A local Advance Auto Parts had the Akebono Euro pads I wanted to use to keep the front and rear pads the same. While they don’t carry Brembo rotors, I’m not as set on using those. The factory rotors are fine, as are (I’m sure) most others. With a nice little 20% off coupon code they emailed me, the total cost for pads and rotors was $167.75. I can re-use the wear sensor, since it hasn’t hit the rotor.

When I pulled the front pads, I found that they actually weren’t worn as much as I thought. Apparently the last time the brakes were serviced (at a Mercedes-Benz dealer, by the way) only the pads were replaced. I say that because the rotors had a good 3/32 or more wear, and the ridge around the outer edge of the rotor was overhanging the pad and made it look like they were much more worn than they looked. But, now we have nice new rotors and ceramic Akebono pads that will hopefully not turn the front of the car black with brake dust.

Suspension Done

One of the more expensive items on the shop estimate for the Mercedes was the suspension. The quote included replacing the front and rear accumulators and the pulsation damper as well as the pump. Finding no real evidence that the pump is actually leaking, I decided to defer that and replace the damper and accumulators.

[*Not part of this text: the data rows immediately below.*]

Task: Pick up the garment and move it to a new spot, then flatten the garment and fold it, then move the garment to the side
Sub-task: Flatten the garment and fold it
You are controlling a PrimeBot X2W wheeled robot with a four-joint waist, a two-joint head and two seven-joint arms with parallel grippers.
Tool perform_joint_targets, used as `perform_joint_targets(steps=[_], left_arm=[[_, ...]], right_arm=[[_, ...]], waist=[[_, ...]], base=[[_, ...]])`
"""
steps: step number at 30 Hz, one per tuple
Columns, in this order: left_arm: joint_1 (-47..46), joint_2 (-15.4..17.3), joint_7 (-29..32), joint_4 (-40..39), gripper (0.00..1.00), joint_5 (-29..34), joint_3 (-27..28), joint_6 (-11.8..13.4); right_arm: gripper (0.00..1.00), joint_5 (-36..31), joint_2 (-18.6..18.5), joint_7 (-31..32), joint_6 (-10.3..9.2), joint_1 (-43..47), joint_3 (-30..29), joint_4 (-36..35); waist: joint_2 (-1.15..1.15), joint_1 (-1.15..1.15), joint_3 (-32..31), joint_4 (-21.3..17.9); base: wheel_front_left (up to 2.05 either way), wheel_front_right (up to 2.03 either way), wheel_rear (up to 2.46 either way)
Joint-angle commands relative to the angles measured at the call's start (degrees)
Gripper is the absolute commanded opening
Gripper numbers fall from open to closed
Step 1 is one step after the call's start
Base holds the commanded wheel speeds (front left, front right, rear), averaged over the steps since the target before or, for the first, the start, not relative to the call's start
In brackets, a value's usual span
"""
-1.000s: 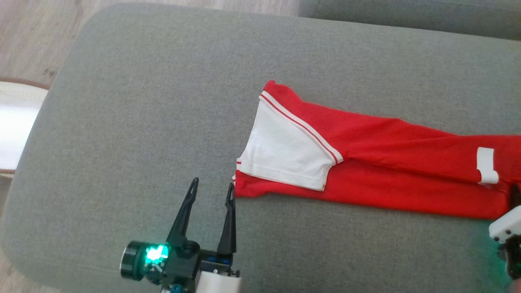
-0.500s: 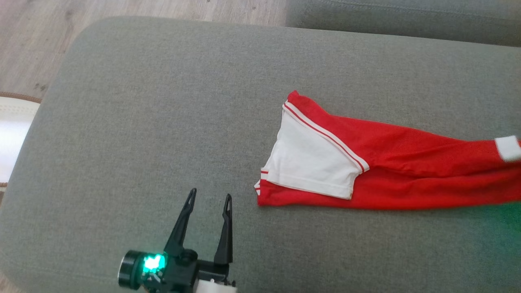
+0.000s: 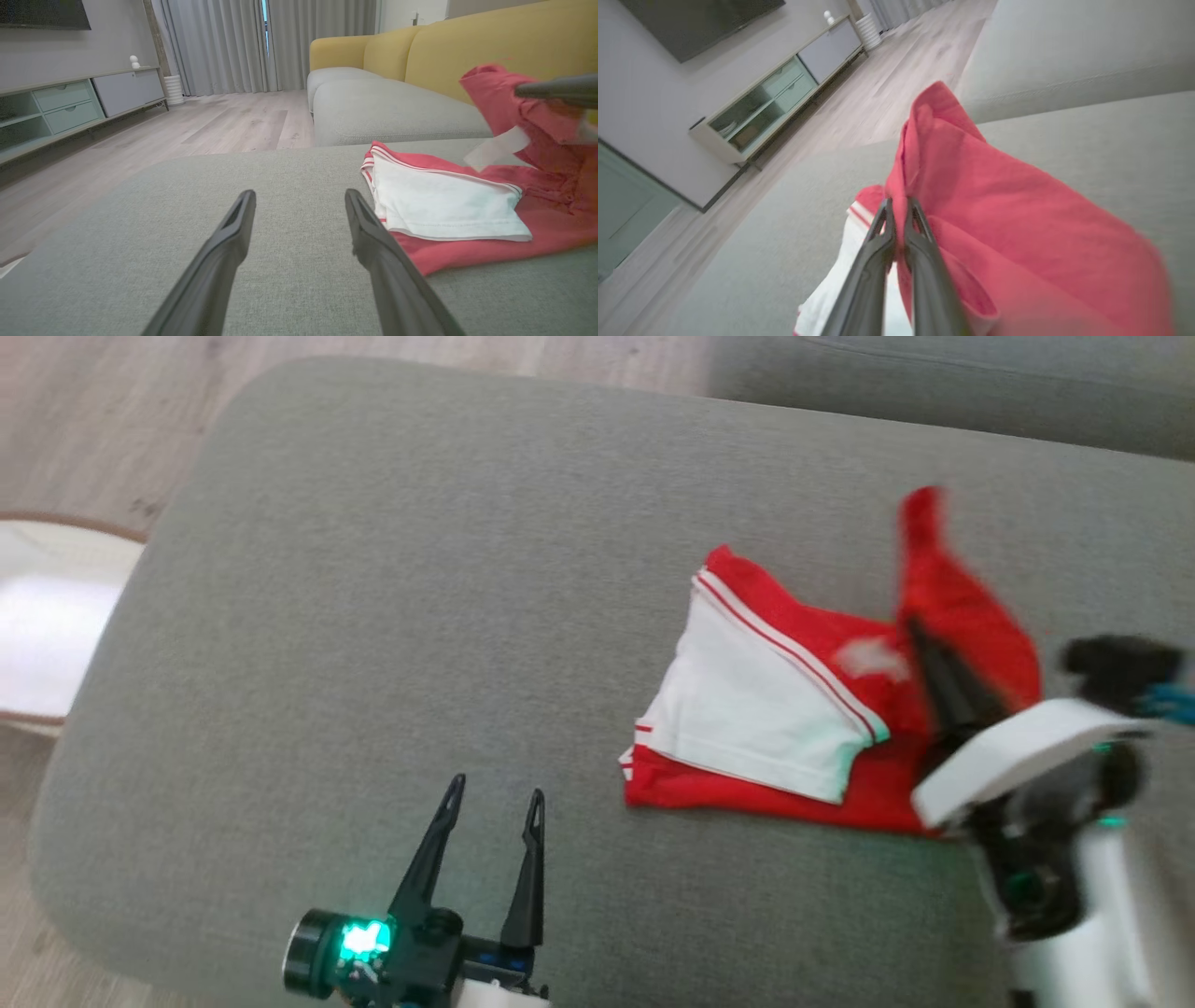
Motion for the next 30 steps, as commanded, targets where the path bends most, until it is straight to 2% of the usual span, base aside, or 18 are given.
perform_joint_targets(steps=[1, 6, 11, 12, 13, 14, 20, 22, 26, 30], left_arm=[[-1.9, -0.7, -0.5, -1.4, 1.00, 0.8, 1.5, -0.1], [-1.8, -1.1, -0.5, -1.1, 1.00, 0.8, 1.7, -0.3], [-1.9, -1.5, -0.5, -0.9, 1.00, 0.9, 1.8, -0.5], [-1.9, -1.6, -0.5, -0.9, 1.00, 0.9, 1.7, -0.5], [-1.9, -1.6, -0.5, -0.8, 1.00, 1.0, 1.6, -0.6], [-1.9, -1.7, -0.5, -0.7, 1.00, 1.0, 1.5, -0.7], [-1.7, -1.9, -0.5, -0.6, 1.00, 1.0, 1.9, -0.5], [-1.2, -1.9, -0.5, -0.5, 1.00, 1.0, 2.2, -0.3], [0.0, -2.0, -0.5, -0.8, 1.00, 0.4, 3.5, -0.3], [0.8, -2.0, -0.5, -2.0, 1.00, -0.3, 5.3, -0.4]], right_arm=[[0.00, 1.4, 0.2, -1.0, -0.05, -2.7, 3.9, -0.7], [0.00, 3.7, 0.3, -4.1, -0.05, -3.1, 11.4, 4.2], [0.00, 5.1, 0.3, -7.4, -0.05, -5.3, 16.4, 9.1], [0.14, 5.7, 0.3, -8.4, -0.05, -6.0, 17.4, 9.9], [0.51, 6.2, 0.3, -9.5, -0.05, -6.4, 18.0, 10.8], [1.00, 6.5, 0.3, -10.5, -0.05, -6.7, 18.5, 11.6], [1.00, 7.0, 0.3, -16.3, -0.05, -6.3, 19.1, 11.9], [1.00, 5.3, 0.2, -17.9, -0.05, -4.9, 18.5, 10.7], [1.00, 3.0, -3.7, -23.6, -0.05, 0.2, 15.9, 7.0], [1.00, -1.0, -8.9, -32.3, -0.05, 5.6, 12.1, 5.3]], waist=[[0.00, 0.00, 0.2, 1.4], [0.00, 0.00, 0.4, 2.9], [0.00, 0.00, 0.6, 3.5], [0.00, 0.00, 0.5, 3.5], [0.00, 0.00, 0.4, 3.6], [0.00, 0.00, 0.3, 3.6], [0.00, 0.00, -0.2, 2.8], [0.00, 0.00, -0.9, 2.2], [0.00, 0.00, -3.1, 0.3], [0.00, 0.00, -5.2, -1.8]], base=[[0.00, 0.00, 0.00], [0.00, 0.00, 0.00], [0.00, 0.00, 0.00], [0.00, 0.00, 0.00], [0.00, 0.00, 0.00], [0.00, 0.00, 0.00], [0.00, 0.00, 0.00], [0.00, 0.00, 0.00], [0.00, 0.00, 0.00], [0.00, 0.00, 0.00]])
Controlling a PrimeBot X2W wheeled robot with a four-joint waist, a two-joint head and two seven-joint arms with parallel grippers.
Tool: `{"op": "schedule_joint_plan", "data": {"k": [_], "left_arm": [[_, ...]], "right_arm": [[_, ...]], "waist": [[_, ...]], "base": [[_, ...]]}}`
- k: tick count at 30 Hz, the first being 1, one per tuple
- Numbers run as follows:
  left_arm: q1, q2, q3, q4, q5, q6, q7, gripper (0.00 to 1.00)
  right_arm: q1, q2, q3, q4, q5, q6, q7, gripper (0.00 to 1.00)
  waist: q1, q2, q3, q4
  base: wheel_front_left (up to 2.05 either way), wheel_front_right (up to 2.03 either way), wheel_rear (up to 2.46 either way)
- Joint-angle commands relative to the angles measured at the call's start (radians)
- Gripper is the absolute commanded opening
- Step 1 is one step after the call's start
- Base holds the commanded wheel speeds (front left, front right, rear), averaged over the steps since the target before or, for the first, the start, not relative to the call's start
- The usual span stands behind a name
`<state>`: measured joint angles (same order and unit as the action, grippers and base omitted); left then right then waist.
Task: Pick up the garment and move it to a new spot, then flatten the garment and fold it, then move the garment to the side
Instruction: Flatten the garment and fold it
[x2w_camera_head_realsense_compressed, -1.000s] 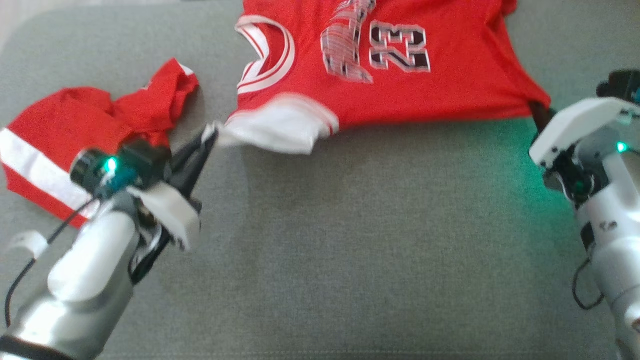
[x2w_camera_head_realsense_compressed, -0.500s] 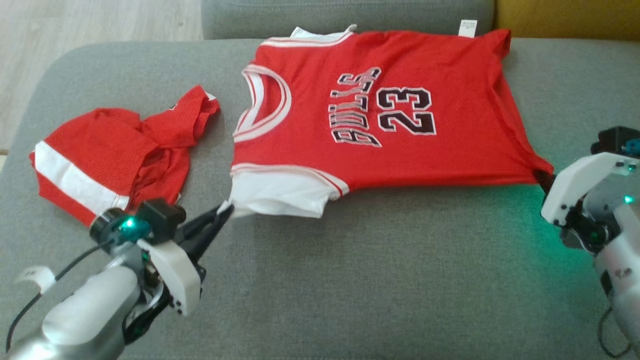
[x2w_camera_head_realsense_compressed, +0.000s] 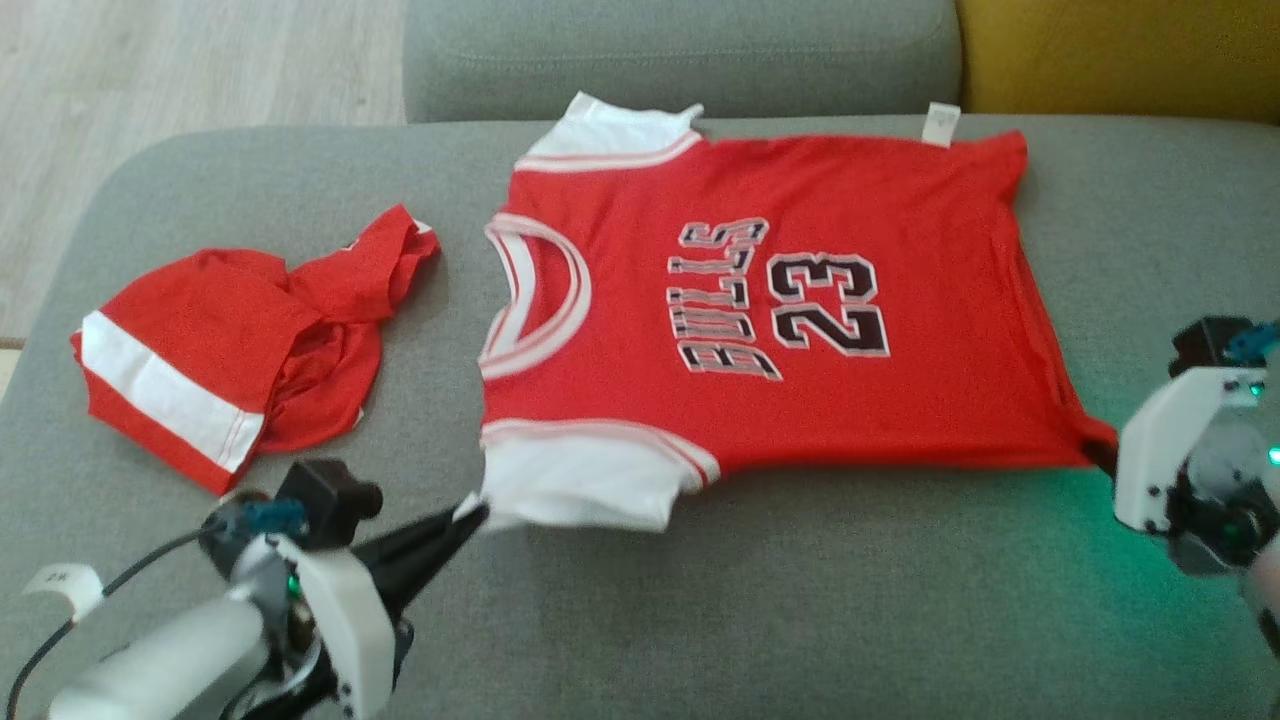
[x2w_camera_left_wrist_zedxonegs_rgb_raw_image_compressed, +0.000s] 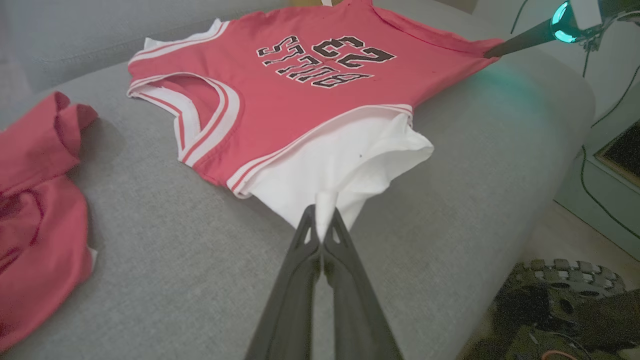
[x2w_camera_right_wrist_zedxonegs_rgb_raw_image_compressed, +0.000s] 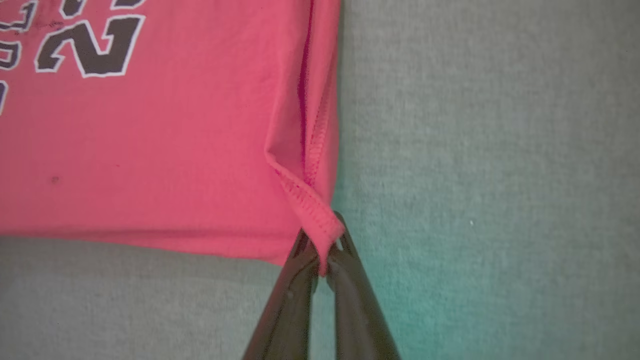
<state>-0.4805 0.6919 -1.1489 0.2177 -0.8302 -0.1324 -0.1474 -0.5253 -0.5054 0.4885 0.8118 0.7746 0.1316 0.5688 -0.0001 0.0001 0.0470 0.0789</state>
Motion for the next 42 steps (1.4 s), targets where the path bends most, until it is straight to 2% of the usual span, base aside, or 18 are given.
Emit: {"op": "schedule_joint_plan", "data": {"k": [1, 12, 19, 28, 42], "left_arm": [[-0.022, 0.058, 0.036, -0.025, -0.012, 0.002, 0.004, 0.0], [0.016, 0.189, -0.042, -0.193, -0.146, 0.002, 0.101, 0.0], [0.009, 0.232, -0.053, -0.247, -0.168, 0.002, 0.133, 0.0], [-0.071, 0.21, -0.018, -0.225, -0.121, 0.014, 0.12, 0.0], [-0.231, 0.09, 0.02, -0.068, -0.061, 0.011, 0.085, 0.0]], "right_arm": [[0.011, -0.049, 0.011, -0.028, 0.013, -0.001, 0.017, 0.0], [0.142, -0.163, 0.041, -0.17, 0.103, -0.001, 0.296, 0.0], [0.201, -0.186, -0.002, -0.27, 0.093, -0.001, 0.401, 0.0], [0.175, -0.15, -0.066, -0.353, 0.005, -0.001, 0.432, 0.0], [0.067, -0.079, -0.095, -0.344, -0.098, -0.001, 0.387, 0.0]], "waist": [[0.0001, -0.0001, -0.008, -0.002], [0.0001, -0.0001, -0.06, -0.011], [0.0001, -0.0001, -0.065, -0.018], [0.0001, -0.0001, -0.03, -0.028], [0.0001, -0.0001, 0.057, -0.03]], "base": [[0.0, 0.0, 0.0], [0.0, 0.0, 0.0], [0.0, 0.0, 0.0], [0.0, 0.0, 0.0], [0.0, 0.0, 0.0]]}}
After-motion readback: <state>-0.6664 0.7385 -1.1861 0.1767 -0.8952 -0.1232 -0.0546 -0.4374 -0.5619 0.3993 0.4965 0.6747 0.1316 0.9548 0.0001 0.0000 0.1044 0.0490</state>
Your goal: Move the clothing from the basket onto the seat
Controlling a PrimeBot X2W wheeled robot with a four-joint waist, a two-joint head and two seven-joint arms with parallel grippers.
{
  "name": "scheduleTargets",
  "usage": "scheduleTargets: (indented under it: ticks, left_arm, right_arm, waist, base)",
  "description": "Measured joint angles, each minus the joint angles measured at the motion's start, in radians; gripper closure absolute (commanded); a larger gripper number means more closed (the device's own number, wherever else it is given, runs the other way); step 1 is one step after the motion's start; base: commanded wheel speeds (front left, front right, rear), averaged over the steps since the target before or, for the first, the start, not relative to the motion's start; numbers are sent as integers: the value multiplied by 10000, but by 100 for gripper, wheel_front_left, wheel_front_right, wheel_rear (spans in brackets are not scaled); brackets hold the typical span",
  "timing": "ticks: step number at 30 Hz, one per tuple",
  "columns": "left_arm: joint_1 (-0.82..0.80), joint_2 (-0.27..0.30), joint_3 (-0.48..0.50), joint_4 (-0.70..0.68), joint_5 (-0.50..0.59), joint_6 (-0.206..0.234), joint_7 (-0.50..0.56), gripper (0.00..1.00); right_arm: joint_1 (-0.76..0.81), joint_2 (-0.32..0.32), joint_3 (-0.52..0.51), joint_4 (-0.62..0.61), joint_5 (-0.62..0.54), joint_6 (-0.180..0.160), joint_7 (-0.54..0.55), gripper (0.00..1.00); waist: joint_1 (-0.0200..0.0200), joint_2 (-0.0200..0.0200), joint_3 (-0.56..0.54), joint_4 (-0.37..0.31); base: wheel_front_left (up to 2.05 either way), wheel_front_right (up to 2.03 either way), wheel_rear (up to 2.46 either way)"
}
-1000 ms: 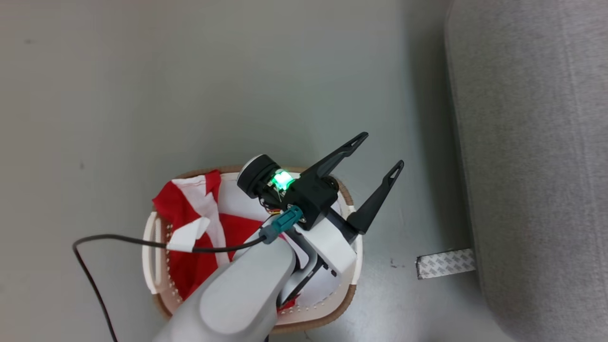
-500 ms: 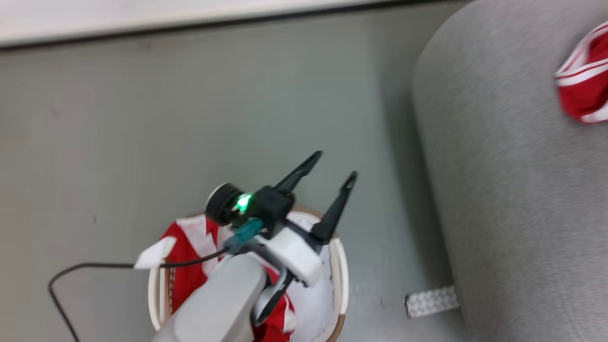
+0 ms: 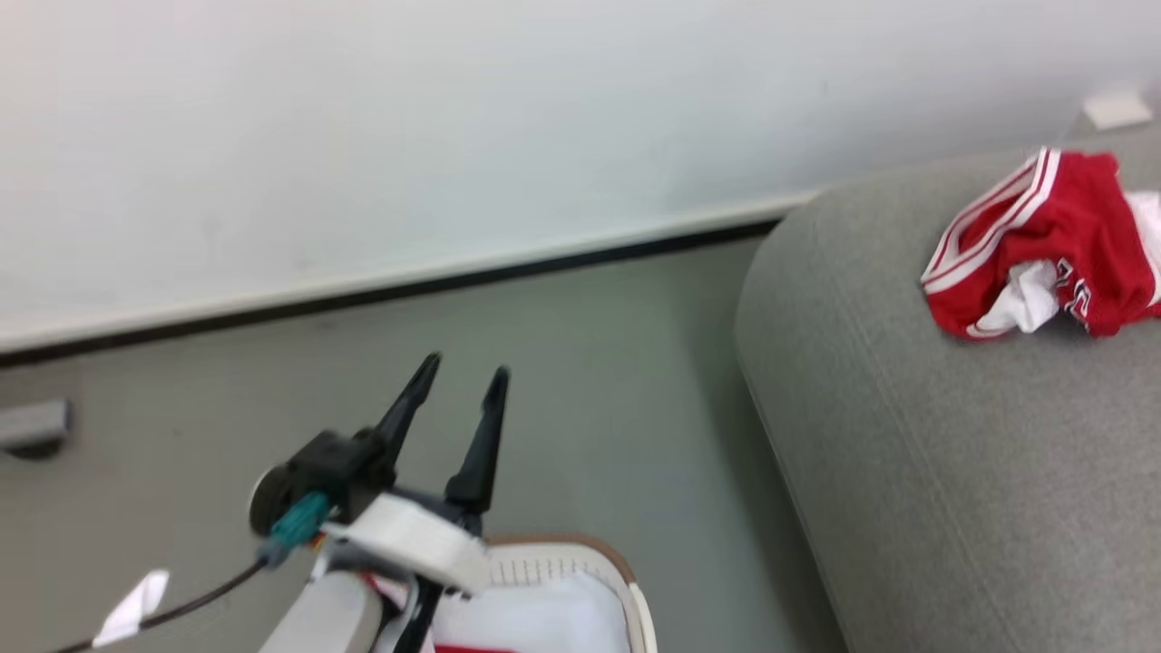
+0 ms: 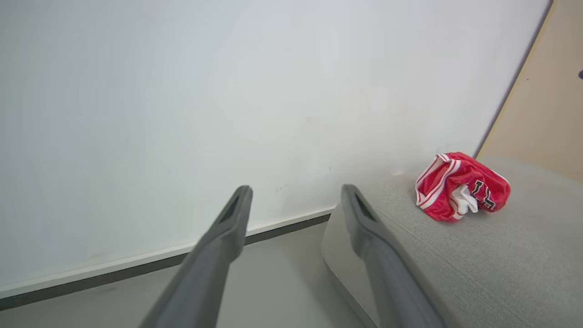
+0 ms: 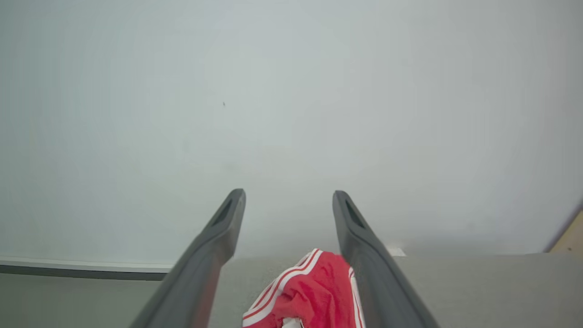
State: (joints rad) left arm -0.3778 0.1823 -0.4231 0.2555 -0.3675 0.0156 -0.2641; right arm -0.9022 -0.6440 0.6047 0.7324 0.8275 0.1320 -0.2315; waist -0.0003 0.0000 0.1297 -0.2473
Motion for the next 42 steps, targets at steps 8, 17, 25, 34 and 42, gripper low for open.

I bought the new accumulators from FCP Euro for about $175 less than the shop quoted. The new damper came from M-B of Laredo at a $100 savings. The real heavy hitter was the pump; they quoted $1628, and I can buy it new from a dealer for $1106. There are rebuilt units out there for about half that, but I won’t criticize the shop for not wanting to use them. Given my experience with rebuilt mechanical parts, I wouldn’t use them either.

Shop quote: $3,612.72
Parts: $517.00 (after core charge for the damper, and including fluid)
Service bay: $200.00
Total cost: $717.00
Total savings: $2,913.72

To be fair, I’ll even knock the cost of the pump that I elected not to replace and a couple of hours shop labor off their quote. That brings it down to a $1073 savings. Not bad for four hours of work. But that’s just for now; I’m sure I’ll be replacing that pump at some point. Mine is seeping oil, though I believe it’s power steering fluid and not ABS fluid. But, it’s not urgent yet. I’ll put that down as deferred maintenance for the time being.